Prometheus metrics — not yet wired¶
pg2iceberg has a Metrics trait wired through every hot path (counters + histograms in pg2iceberg-core::metrics), but the operational HTTP endpoint that exports them is not yet implemented. The metrics_addr YAML field is parsed and ignored.
When wired, the planned metric set will be exposed on :9090/metrics (configurable via metrics_addr):
| Domain | Examples |
|---|---|
| Pipeline state | pg2iceberg_pipeline_status, pg2iceberg_confirmed_lsn, pg2iceberg_replication_lag_bytes |
| Event processing | pg2iceberg_rows_processed_total, pg2iceberg_events_buffered |
| Flush + materializer | pg2iceberg_flush_duration_seconds, pg2iceberg_materializer_duration_seconds |
| S3 + catalog | pg2iceberg_s3_bytes_uploaded_total, pg2iceberg_catalog_operation_duration_seconds |
Until the endpoint lands, the Iceberg meta tables and structured logs cover the same questions for non-real-time use cases (what was the lag yesterday, how many rows did we replicate this hour, is the materializer falling behind).
OpenTelemetry / OTLP — not yet wired¶
pg2iceberg instruments every hot path via tracing spans, but does not export them; output is stdout-only.
Wiring an OTLP exporter is straightforward (the tracing-opentelemetry crate bridges directly) but hasn't been done yet. The plan is to honor OTEL_EXPORTER_OTLP_ENDPOINT once wired. Until then, if you need centralized trace collection, parse the structured logs into your trace store.

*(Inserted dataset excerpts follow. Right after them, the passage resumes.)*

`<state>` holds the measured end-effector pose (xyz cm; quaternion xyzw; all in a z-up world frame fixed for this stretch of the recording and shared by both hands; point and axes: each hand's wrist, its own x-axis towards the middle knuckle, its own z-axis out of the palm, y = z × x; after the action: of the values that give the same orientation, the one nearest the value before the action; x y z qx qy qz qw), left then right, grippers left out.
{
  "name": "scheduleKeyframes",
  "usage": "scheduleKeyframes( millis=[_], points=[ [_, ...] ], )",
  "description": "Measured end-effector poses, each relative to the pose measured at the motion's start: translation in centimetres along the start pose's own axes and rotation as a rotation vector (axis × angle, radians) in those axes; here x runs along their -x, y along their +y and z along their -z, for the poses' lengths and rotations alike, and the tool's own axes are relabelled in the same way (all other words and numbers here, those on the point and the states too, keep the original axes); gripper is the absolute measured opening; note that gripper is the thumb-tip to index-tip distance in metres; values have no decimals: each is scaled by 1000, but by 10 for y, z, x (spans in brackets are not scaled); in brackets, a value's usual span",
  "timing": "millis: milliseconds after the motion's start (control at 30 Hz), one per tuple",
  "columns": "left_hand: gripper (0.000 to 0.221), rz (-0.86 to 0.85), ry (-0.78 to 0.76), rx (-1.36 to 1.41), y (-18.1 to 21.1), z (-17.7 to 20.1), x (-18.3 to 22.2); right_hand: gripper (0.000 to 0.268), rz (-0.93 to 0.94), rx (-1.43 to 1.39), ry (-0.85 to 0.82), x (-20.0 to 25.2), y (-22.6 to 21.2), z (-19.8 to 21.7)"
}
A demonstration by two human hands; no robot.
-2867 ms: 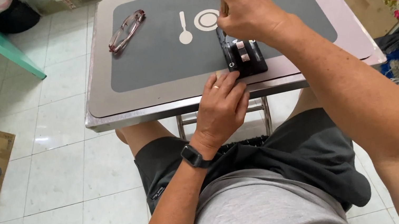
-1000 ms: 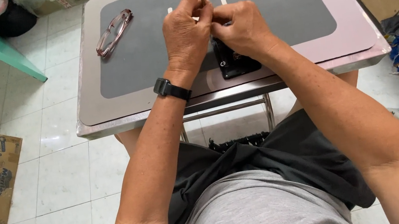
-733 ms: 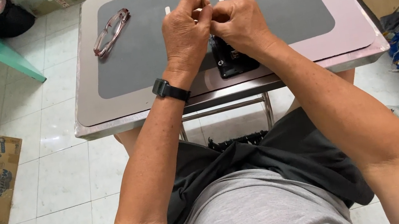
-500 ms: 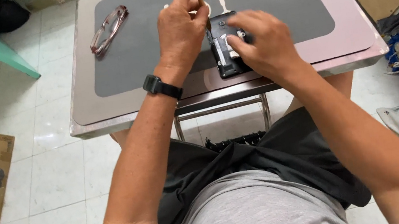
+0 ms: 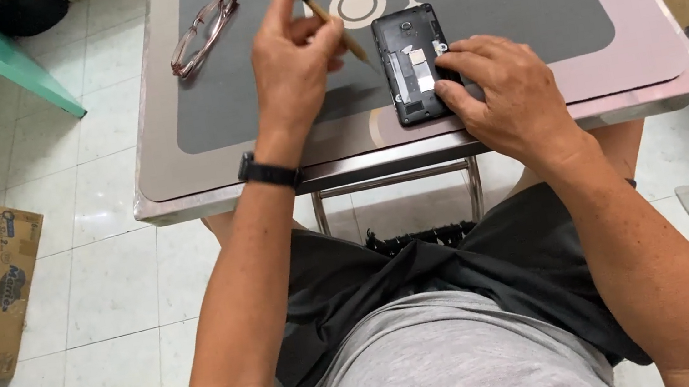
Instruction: Using a precision screwdriver to remove small screws from the internal frame of a mobile phone.
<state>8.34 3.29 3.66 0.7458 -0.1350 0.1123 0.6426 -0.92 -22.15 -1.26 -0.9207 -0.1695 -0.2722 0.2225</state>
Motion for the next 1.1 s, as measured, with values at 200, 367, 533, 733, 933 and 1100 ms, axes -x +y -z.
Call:
scheduleKeyframes(
  millis=[200,367,533,733,933,1100],
  points=[
    [66,44,40,106,1,-4,25,37,-14,14,-43,-1,-3,3],
    [62,-41,39,42,0,-9,30,42,-22,0,-66,0,-4,5],
    [63,-76,-42,106,-1,-6,46,41,-26,-8,-69,0,-6,7],
    [62,-112,-85,126,1,-6,61,41,-21,-19,-56,1,-9,9],
    [62,-109,-98,171,2,-3,70,40,0,6,-45,2,-7,7],
    [63,-109,-114,241,-2,-5,75,39,3,5,-33,2,-9,7]
  ],
)
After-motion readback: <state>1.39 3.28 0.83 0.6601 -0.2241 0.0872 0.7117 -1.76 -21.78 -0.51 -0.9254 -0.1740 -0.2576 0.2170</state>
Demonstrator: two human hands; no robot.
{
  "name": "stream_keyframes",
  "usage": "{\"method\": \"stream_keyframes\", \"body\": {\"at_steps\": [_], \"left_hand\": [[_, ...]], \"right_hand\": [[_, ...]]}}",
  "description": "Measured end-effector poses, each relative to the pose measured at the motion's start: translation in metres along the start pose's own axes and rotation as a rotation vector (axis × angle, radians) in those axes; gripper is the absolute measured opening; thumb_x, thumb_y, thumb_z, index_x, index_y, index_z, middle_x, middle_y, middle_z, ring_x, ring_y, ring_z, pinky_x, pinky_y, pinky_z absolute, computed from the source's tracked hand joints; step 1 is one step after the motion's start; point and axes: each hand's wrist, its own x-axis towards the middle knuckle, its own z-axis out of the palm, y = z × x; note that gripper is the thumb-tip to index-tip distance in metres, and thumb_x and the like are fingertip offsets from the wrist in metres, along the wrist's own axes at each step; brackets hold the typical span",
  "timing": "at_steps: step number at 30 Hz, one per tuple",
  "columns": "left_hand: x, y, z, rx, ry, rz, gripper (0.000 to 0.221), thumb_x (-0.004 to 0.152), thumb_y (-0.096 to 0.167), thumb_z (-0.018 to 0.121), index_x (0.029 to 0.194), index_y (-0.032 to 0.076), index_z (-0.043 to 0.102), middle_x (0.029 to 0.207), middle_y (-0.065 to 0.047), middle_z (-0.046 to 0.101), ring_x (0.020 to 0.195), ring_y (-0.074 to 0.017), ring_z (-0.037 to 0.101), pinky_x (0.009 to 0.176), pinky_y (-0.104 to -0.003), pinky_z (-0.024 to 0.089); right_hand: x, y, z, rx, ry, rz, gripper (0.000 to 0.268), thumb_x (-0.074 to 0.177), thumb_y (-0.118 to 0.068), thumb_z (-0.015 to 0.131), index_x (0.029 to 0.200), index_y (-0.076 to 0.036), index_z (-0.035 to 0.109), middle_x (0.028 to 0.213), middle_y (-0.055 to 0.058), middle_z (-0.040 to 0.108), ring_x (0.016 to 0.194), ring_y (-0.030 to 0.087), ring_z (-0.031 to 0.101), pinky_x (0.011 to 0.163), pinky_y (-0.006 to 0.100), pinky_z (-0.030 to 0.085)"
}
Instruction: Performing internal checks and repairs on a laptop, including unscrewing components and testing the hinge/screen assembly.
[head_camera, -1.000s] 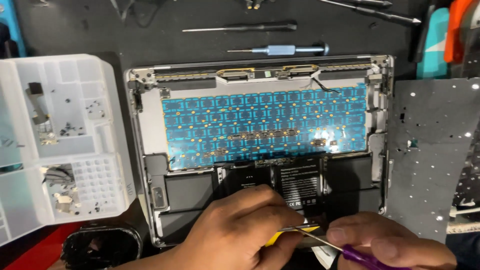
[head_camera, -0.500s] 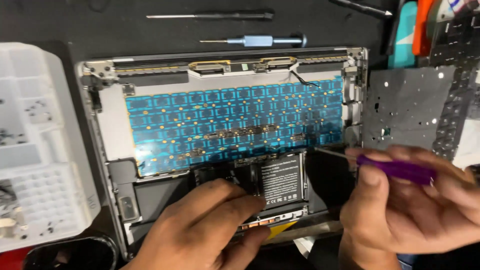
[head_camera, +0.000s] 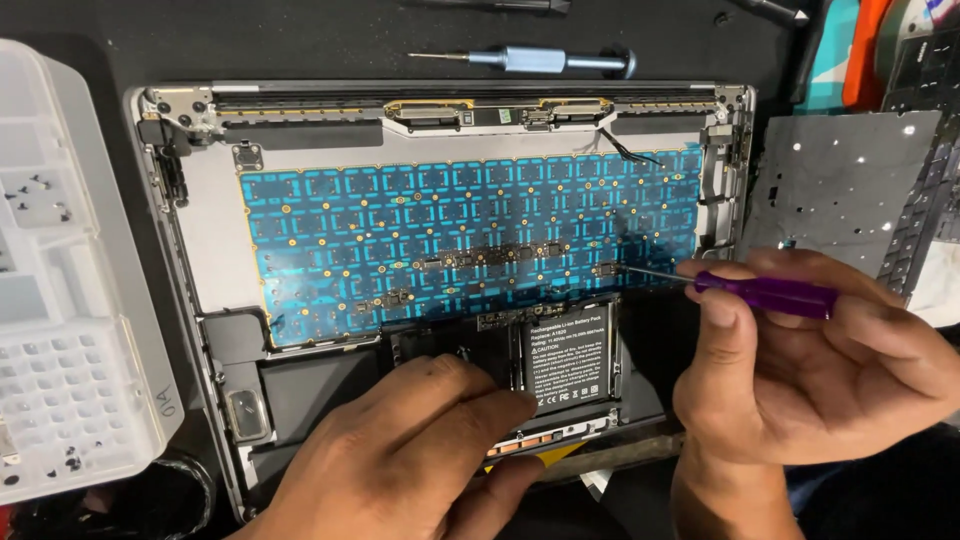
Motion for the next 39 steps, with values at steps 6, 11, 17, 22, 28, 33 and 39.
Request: {"method": "stream_keyframes", "body": {"at_steps": [6,11,17,22,28,33,39], "left_hand": [[-0.001,-0.001,0.0,0.004,-0.008,-0.008,0.028,0.091,0.02,0.078,0.113,0.004,0.068,0.103,-0.01,0.065,0.083,-0.0263,0.067,0.071,-0.035,0.059],[-0.001,-0.001,0.001,-0.003,-0.009,-0.019,0.029,0.091,0.02,0.078,0.114,0.005,0.068,0.104,-0.011,0.065,0.083,-0.027,0.067,0.07,-0.036,0.059],[-0.001,-0.001,0.0,-0.01,-0.001,0.005,0.029,0.092,0.02,0.078,0.112,0.003,0.067,0.102,-0.011,0.065,0.084,-0.0263,0.068,0.073,-0.034,0.059],[-0.001,-0.001,0.0,-0.007,-0.005,-0.012,0.032,0.09,0.021,0.08,0.114,0.003,0.067,0.104,-0.012,0.065,0.085,-0.0277,0.068,0.074,-0.036,0.059],[-0.001,-0.001,0.0,-0.015,0.0,-0.009,0.03,0.091,0.021,0.078,0.113,0.003,0.068,0.104,-0.011,0.066,0.085,-0.0271,0.068,0.074,-0.035,0.059],[-0.002,0.001,0.0,0.003,-0.002,-0.018,0.032,0.092,0.024,0.077,0.115,0.003,0.069,0.104,-0.011,0.066,0.086,-0.0272,0.069,0.075,-0.035,0.06],[-0.003,0.001,0.001,0.027,-0.007,-0.013,0.03,0.092,0.025,0.075,0.115,0.006,0.069,0.105,-0.01,0.066,0.088,-0.0268,0.069,0.079,-0.035,0.059]], "right_hand": [[0.001,0.003,-0.004,0.017,-0.051,-0.007,0.046,0.103,0.013,0.056,0.128,-0.01,0.025,0.115,0.043,0.045,0.082,0.044,0.062,0.08,0.054,0.065],[0.0,0.003,-0.002,0.038,-0.044,-0.013,0.048,0.103,0.015,0.056,0.129,-0.01,0.025,0.114,0.042,0.046,0.087,0.042,0.062,0.081,0.053,0.066],[0.003,0.001,-0.002,-0.006,-0.066,-0.035,0.048,0.102,0.014,0.056,0.127,-0.01,0.022,0.11,0.042,0.042,0.085,0.042,0.06,0.08,0.055,0.066],[0.0,0.011,-0.009,-0.08,-0.056,-0.106,0.053,0.098,0.008,0.069,0.123,-0.008,0.026,0.094,0.035,0.046,0.077,0.039,0.061,0.066,0.04,0.058],[-0.003,0.017,-0.031,0.086,-0.147,-0.053,0.032,0.104,0.01,0.061,0.127,-0.001,0.041,0.129,0.042,0.052,0.122,0.046,0.065,0.113,0.063,0.069],[0.008,0.023,-0.038,-0.116,-0.16,-0.164,0.036,0.1,-0.009,0.076,0.112,-0.005,0.042,0.106,0.03,0.057,0.088,0.039,0.071,0.078,0.041,0.057],[0.012,0.024,-0.031,0.081,-0.175,-0.146,0.03,0.103,-0.006,0.069,0.123,-0.007,0.047,0.118,0.032,0.058,0.108,0.042,0.071,0.099,0.052,0.067]]}}
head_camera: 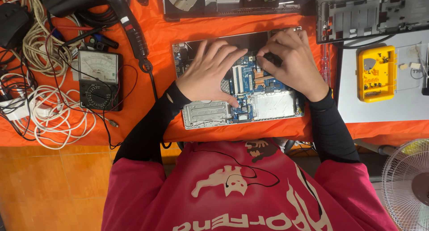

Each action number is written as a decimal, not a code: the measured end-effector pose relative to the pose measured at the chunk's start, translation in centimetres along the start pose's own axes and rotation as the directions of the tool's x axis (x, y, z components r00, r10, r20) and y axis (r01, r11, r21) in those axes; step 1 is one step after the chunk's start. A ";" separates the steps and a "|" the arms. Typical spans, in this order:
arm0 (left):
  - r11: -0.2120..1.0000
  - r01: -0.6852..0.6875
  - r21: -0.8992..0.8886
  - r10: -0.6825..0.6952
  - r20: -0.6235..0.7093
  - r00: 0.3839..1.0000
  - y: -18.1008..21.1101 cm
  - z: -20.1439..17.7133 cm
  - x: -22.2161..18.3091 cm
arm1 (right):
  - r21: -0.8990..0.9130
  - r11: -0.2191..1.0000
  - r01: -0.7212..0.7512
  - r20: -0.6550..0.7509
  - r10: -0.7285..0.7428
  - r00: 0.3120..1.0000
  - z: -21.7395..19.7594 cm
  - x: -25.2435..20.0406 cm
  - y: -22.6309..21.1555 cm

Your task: Replacing or repairing the motherboard and internal components of a laptop.

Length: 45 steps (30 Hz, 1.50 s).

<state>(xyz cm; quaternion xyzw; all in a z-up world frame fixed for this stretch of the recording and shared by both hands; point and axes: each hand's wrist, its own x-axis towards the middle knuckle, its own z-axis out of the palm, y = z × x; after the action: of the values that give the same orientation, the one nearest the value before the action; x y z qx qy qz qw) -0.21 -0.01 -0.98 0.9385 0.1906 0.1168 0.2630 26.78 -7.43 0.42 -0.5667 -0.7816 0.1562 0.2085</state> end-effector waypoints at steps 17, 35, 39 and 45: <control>1.000 0.007 -0.009 -0.007 -0.011 1.000 -0.5 1.2 -0.2 | 0.045 0.997 -0.063 -0.005 0.063 0.998 0.4 0.3 -0.5; 0.998 -0.049 0.032 0.049 -0.010 0.999 -0.6 1.3 -0.2 | 0.055 0.997 -0.050 -0.061 0.054 0.997 1.5 -0.3 -0.3; 0.998 -0.037 0.051 0.036 0.009 0.999 -0.3 1.2 0.0 | 0.054 0.997 -0.055 -0.082 0.060 0.995 2.0 -0.4 -0.2; 0.998 -0.016 0.066 0.012 0.056 0.998 -0.5 0.6 -0.1 | 0.050 0.999 -0.012 -0.079 0.016 0.997 1.6 -0.6 0.3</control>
<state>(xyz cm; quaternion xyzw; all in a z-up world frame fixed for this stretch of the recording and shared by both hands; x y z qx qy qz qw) -0.22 0.03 -1.77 0.9509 0.1804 0.0860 0.2363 26.39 -7.95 -1.17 -0.5726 -0.7647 0.1544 0.2521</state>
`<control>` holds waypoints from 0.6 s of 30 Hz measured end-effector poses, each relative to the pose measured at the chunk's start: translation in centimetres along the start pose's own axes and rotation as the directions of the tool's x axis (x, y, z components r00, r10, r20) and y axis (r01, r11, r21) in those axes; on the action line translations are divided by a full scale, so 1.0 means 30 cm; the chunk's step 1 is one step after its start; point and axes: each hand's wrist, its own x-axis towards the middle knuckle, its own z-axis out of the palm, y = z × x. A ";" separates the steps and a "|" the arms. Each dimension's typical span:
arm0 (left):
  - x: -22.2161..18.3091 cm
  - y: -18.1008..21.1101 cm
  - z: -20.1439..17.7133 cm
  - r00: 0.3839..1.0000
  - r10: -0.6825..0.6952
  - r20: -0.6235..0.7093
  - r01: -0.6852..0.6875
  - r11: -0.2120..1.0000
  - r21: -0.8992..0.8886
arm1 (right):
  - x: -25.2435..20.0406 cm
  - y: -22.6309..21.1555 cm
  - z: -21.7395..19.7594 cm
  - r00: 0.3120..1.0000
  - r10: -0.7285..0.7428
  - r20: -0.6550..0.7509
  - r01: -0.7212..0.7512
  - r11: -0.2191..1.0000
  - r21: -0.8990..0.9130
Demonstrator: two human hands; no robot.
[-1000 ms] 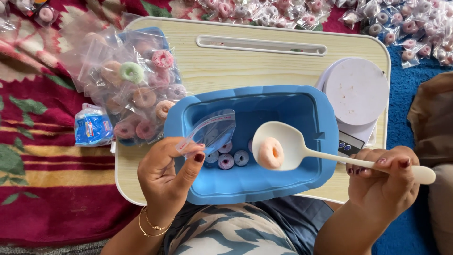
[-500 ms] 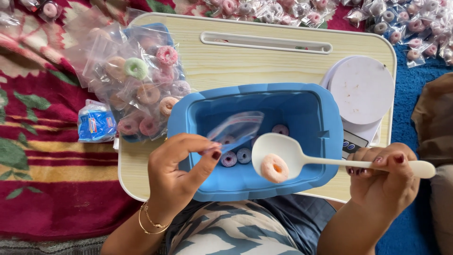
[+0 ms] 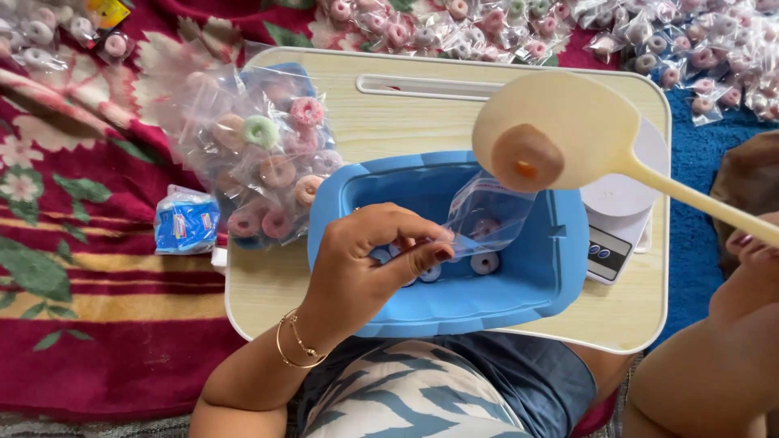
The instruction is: Packaging small donut-shaped items into individual plastic bags using hands and a spoon on a portable table.
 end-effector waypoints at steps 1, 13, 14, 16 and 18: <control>-0.001 -0.003 -0.006 1.000 0.006 -0.003 -0.006 1.000 0.014 | 0.024 -0.026 0.043 1.000 -0.017 0.021 0.018 0.999 -0.045; -0.060 -0.045 -0.056 0.994 0.038 -0.107 -0.028 0.995 0.100 | 0.141 -0.419 0.513 0.972 -0.126 0.197 0.197 0.896 -0.398; -0.069 -0.051 -0.059 0.993 0.030 -0.110 -0.021 0.997 0.081 | 0.161 -0.447 0.548 0.967 -0.134 0.218 0.219 0.873 -0.436; -0.077 -0.063 -0.062 0.994 0.035 -0.105 -0.025 0.995 0.093 | 0.175 -0.549 0.799 0.990 -0.001 0.143 0.072 0.867 -0.492; -0.087 -0.070 -0.060 0.995 0.036 -0.094 -0.026 0.994 0.105 | 0.165 -0.610 0.913 0.990 0.132 0.053 -0.083 0.840 -0.536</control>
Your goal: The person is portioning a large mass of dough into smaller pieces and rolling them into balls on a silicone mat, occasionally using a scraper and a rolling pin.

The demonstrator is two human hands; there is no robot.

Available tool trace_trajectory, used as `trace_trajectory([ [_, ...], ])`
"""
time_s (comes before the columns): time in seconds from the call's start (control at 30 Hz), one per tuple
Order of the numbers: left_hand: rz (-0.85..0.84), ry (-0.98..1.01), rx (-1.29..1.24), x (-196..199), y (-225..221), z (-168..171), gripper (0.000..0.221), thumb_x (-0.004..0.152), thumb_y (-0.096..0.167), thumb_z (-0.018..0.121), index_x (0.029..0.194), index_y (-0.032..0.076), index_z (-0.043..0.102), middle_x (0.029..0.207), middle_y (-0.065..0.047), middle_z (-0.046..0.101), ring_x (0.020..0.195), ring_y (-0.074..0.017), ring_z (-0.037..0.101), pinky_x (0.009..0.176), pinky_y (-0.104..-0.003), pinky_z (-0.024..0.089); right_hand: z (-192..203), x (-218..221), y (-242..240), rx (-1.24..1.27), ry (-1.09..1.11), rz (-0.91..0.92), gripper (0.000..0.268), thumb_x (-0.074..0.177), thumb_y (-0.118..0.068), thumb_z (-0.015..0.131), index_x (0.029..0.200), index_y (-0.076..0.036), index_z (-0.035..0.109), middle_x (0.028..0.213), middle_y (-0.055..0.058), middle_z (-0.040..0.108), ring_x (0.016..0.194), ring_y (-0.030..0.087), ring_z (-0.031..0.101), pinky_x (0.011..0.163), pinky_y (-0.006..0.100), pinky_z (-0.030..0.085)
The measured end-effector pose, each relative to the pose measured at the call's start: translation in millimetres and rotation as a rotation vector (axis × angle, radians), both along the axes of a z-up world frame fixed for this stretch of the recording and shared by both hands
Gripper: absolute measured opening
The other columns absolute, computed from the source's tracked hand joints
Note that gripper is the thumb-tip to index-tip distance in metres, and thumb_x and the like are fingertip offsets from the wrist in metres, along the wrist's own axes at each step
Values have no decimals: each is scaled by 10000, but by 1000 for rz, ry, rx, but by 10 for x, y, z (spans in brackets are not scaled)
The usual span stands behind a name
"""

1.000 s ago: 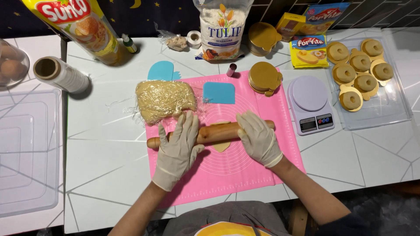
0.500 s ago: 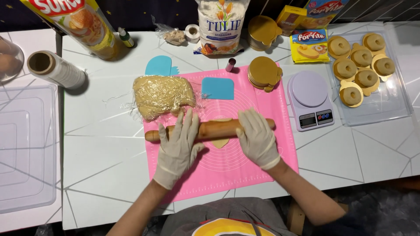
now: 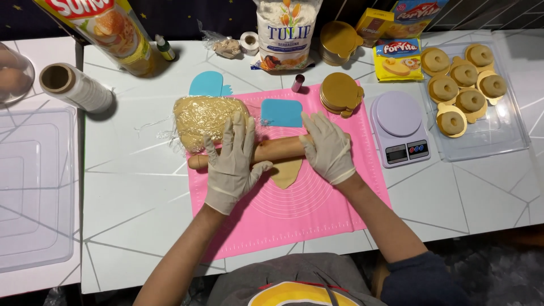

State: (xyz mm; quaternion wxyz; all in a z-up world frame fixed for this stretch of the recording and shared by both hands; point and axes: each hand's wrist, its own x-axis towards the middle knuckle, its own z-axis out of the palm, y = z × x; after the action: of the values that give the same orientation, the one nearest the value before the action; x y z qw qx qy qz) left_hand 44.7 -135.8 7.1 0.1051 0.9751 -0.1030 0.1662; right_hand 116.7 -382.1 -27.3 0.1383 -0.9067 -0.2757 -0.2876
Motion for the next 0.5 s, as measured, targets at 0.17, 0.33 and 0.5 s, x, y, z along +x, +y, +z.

Health checks (k8s probes)¶
Dedicated /healthz / /ready endpoints are not yet wired. For k8s deployments today, use the connect-pg and connect-iceberg subcommands as initContainer probes:
initContainers:
- name: connect-pg
image: ghcr.io/polynya-dev/pg2iceberg:latest
command: ["pg2iceberg", "connect-pg", "--config", "/etc/pg2iceberg/config.yaml"]
- name: connect-iceberg
image: ghcr.io/polynya-dev/pg2iceberg:latest
command: ["pg2iceberg", "connect-iceberg", "--config", "/etc/pg2iceberg/config.yaml"]
Each exits 0 on success, non-zero with a descriptive message on failure.